>>28119
If you like Kamandi, check out all the Great Disaster stories DC put out over the years. I got a collection of them, Showcase Presents: The Great Disaster: Featuring The Atomic Knights. It's cool how it puts all the stories in chronological order, but originally they were just published all over the place. But basically it's a bunch of stories after doomsday in the Kamandi timeline, but not about Kamandi. So there are a bunch of shorts called "The Day After Doomsday!" (some of which were not originally titled, many of which are just one or two pages), and they're about the survivors picking up in the immediate aftermath of World War 3. Then there is The Atomic Knights, survivors who find suits of armor which happen to have been irradiated in just the right way to make them invulnerable to the radiation which now plagues large parts of the world, as well as some ray guns that have become popular, so they use them to become heroes. Then there's Hercules Unbound, where Hercules, who has been chained up for a long time, is freed by World War 3, and goes out to do hero stuff in the post-apocalyptic world, dealing with other gods and stuff (this series actually deals with the origin of the humanoid animals from Kamandi). Also there are a few other scattered stories, like some about animal people from Kamandi stories (but Kamandi himself isn't in them), and a couple with Superman crossing over and dealing with stuff from this timeline, including meeting Hercules and The Atomic Knights. It was all really cool and I had no idea about it until I happened upon this book, despite knowing Kamandi. It probably wasn't planned to all fit together first, but once they did that Hercules Unbound series, which was after Kamandi, they realized they should put them together, and they started drawing connections.

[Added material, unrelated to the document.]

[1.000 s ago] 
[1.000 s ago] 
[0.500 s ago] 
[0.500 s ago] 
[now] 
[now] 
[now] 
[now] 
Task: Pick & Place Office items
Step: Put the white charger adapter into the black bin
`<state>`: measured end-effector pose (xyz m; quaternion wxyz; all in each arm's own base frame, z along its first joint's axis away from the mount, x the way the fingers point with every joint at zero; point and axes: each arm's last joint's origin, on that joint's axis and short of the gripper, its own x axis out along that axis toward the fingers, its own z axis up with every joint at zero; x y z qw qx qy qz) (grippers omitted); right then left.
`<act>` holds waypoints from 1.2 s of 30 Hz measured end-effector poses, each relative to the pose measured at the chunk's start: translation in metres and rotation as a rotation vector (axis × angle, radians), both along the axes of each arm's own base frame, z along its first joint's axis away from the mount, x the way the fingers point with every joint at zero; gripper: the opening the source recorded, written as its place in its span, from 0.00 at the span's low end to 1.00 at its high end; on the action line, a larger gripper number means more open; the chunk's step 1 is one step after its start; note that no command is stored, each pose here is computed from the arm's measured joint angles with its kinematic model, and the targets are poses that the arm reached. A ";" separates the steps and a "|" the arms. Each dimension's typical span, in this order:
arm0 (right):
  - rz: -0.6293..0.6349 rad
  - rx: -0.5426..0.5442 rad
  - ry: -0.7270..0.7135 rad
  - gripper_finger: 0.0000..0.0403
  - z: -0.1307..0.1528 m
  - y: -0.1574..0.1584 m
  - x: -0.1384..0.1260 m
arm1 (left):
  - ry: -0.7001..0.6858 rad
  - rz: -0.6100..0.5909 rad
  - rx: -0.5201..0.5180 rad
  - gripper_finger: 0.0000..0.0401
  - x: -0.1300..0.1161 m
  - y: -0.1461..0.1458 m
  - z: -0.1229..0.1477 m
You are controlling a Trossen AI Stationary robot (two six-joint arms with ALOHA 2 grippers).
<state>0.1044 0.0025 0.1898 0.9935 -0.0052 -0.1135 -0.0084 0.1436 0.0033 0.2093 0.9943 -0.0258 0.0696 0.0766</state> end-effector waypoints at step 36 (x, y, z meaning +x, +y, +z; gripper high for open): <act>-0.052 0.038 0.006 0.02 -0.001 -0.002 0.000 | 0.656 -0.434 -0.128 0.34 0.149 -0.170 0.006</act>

Unfortunately I have not read that many Plastic Man solo stories, so I can't contribute that much to the actual thread topic. But I've always maintained that he's a sorely underrated member of the Justice League, and deserves to be up there with at least the second-stringers like Hawkman and Green Arrow. Also, Plastic Man of Earth-X deserved better than just being written out due to Earth-One already having a Plastic Man. Later stories on Earth 10 have done a little more with him, but it's not really the same, since Earth-X was clearly intended to be the original Plastic Man and it would have been cool to see his continuing adventures. Yes, they did specify that Earth-X is technically not the Quality Comics universe, but it was clearly intended as that when it was created, and it's cooler just to act like it is.